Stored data
_____

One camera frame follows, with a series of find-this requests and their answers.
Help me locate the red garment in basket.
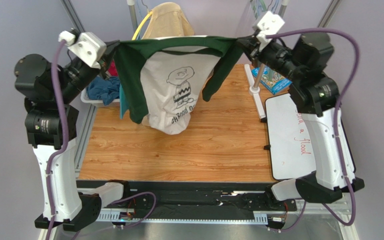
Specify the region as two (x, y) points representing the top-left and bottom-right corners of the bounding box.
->
(107, 61), (118, 77)

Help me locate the blue garment in basket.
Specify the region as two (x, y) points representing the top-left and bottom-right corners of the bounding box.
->
(86, 76), (121, 106)

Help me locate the green plastic hanger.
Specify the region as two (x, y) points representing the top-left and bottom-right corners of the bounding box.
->
(249, 0), (268, 19)

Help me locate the cream yellow t-shirt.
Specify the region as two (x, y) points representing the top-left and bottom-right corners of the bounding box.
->
(141, 2), (196, 39)

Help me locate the white clothes rack base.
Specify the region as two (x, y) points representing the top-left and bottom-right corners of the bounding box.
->
(243, 64), (267, 121)

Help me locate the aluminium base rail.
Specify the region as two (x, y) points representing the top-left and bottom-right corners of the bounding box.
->
(38, 187), (359, 240)

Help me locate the white plastic laundry basket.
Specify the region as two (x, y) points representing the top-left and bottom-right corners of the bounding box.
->
(80, 89), (120, 108)

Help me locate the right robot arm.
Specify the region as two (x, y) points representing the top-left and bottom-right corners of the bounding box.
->
(237, 28), (365, 207)

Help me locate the silver clothes rack pole right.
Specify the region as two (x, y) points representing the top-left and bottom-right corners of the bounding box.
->
(252, 0), (290, 85)

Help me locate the aluminium frame post right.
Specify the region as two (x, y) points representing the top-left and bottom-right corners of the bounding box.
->
(317, 0), (343, 28)

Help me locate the green and white t-shirt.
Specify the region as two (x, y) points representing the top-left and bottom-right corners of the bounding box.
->
(113, 36), (243, 135)

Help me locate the teal garment on hanger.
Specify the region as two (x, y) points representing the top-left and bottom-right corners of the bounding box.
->
(119, 85), (129, 119)

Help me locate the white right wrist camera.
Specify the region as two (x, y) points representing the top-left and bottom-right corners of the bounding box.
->
(252, 11), (285, 52)

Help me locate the aluminium frame post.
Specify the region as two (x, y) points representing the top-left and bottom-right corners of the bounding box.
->
(60, 0), (85, 32)
(317, 0), (343, 28)

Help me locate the yellow plastic hanger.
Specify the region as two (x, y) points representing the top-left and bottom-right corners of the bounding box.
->
(131, 11), (153, 41)

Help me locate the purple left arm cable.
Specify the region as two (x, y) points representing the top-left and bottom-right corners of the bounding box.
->
(43, 38), (157, 240)

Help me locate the blue wire hanger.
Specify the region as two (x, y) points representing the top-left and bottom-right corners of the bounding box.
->
(261, 0), (281, 13)

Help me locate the aluminium frame post left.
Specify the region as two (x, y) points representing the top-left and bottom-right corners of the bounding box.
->
(60, 0), (85, 32)

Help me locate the white dry-erase board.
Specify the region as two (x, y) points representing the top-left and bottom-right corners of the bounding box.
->
(265, 93), (357, 182)

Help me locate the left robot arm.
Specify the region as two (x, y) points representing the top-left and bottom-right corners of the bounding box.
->
(14, 29), (130, 233)

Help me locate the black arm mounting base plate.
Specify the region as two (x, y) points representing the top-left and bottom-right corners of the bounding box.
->
(114, 181), (298, 220)

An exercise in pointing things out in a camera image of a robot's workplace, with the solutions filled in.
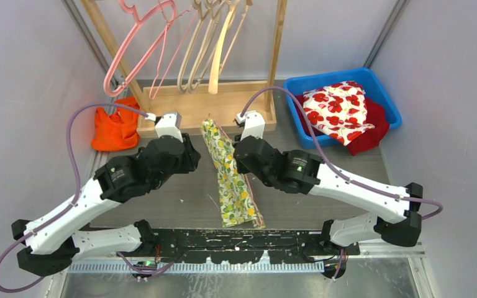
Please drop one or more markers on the beige wooden hanger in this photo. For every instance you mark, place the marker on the beige wooden hanger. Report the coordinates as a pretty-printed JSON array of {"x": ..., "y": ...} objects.
[
  {"x": 214, "y": 8},
  {"x": 186, "y": 80}
]

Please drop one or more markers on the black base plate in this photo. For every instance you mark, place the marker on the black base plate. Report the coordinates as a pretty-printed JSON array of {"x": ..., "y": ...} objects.
[{"x": 235, "y": 246}]

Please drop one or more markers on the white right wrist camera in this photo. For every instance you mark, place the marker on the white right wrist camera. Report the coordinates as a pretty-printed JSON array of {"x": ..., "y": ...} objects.
[{"x": 253, "y": 124}]

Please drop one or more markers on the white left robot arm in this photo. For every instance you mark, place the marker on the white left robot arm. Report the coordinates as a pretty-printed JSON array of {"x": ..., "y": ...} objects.
[{"x": 56, "y": 240}]

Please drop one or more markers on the wooden hanger rack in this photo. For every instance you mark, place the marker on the wooden hanger rack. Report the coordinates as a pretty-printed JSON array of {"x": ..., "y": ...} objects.
[{"x": 223, "y": 106}]

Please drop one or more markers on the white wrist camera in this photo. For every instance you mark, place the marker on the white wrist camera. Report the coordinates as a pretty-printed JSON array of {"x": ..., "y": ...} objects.
[
  {"x": 166, "y": 125},
  {"x": 253, "y": 124}
]

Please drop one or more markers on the cream wooden hanger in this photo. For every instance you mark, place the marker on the cream wooden hanger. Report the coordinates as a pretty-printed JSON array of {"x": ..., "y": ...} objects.
[{"x": 218, "y": 61}]

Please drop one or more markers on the lemon print skirt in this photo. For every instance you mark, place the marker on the lemon print skirt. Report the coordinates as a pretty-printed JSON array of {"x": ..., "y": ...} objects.
[{"x": 230, "y": 177}]

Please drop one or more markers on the orange cloth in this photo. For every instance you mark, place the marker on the orange cloth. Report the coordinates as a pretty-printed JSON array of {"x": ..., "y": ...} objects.
[{"x": 116, "y": 131}]

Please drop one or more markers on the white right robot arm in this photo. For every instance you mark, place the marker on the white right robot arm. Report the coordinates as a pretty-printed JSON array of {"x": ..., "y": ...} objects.
[{"x": 389, "y": 216}]

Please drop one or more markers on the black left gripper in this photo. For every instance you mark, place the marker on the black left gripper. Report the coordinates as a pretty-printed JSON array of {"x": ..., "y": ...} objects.
[{"x": 191, "y": 157}]

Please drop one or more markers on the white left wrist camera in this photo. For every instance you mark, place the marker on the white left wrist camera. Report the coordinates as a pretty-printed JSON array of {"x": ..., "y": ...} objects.
[{"x": 166, "y": 125}]

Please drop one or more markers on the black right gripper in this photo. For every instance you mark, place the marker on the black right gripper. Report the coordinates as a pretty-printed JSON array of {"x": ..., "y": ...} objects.
[{"x": 241, "y": 168}]

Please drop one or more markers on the red poppy print cloth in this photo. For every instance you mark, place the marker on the red poppy print cloth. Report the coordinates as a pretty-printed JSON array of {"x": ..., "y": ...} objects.
[{"x": 338, "y": 110}]

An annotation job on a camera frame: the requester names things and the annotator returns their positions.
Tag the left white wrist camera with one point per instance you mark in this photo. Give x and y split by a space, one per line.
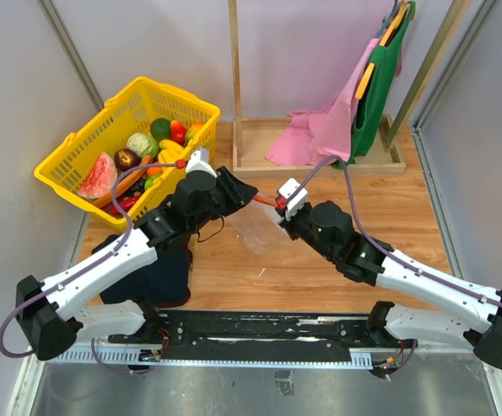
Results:
199 161

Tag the left wooden rack post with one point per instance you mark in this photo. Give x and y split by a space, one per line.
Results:
235 64

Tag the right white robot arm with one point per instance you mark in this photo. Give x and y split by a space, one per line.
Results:
466 315

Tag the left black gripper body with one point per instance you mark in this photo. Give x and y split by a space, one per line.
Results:
225 201

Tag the green cabbage toy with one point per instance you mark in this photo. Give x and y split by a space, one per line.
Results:
143 144

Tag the orange carrot toy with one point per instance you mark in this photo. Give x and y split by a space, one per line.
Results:
127 179

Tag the pink garment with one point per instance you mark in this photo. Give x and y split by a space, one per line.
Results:
314 134

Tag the watermelon slice toy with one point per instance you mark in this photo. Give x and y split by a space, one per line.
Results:
100 179

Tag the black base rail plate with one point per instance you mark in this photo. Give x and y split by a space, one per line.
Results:
257 337

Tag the wooden rack post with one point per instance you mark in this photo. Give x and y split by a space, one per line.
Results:
442 39
235 64

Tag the red chili pepper toy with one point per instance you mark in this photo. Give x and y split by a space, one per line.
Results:
125 204

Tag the green garment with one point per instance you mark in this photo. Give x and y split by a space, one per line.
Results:
372 91

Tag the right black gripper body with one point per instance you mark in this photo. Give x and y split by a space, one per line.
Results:
299 224

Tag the yellow banana bunch toy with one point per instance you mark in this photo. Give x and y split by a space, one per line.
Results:
170 152

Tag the dark navy folded cloth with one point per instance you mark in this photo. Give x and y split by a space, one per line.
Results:
164 283

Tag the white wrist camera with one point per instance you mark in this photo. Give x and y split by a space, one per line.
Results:
291 197
199 161

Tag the purple mangosteen toy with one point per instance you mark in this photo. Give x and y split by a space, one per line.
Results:
125 159

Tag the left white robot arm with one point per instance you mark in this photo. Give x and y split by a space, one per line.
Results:
48 311

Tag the orange bell pepper toy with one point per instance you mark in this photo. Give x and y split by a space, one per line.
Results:
154 170

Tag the green lime toy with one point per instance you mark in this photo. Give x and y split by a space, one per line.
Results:
160 129

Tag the black grape bunch toy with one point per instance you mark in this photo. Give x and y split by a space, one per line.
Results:
139 187

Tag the right wooden rack post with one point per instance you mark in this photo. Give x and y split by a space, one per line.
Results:
442 39

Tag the red bell pepper toy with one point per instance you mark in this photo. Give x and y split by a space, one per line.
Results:
178 132

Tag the yellow plastic shopping basket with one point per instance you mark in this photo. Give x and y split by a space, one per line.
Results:
132 110

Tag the orange fruit toy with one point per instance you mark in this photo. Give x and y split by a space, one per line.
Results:
192 131

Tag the clear zip top bag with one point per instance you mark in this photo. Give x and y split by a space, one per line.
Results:
257 226

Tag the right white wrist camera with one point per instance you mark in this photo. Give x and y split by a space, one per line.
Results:
291 197

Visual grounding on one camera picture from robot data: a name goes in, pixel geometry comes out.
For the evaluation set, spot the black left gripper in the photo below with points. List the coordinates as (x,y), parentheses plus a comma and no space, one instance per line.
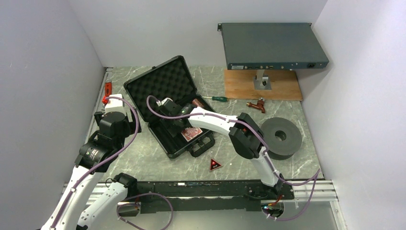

_____

■ **Problem statement**
When a line among the entries contains "bell", pull that line out.

■ **Answer to this problem**
Tag the orange bell pepper toy with one point per instance you mark in this photo. Give x and y split by a space, one per line.
Tag the red bell pepper toy with one point per instance you mark in this photo. Give x and y split by a space, one per line.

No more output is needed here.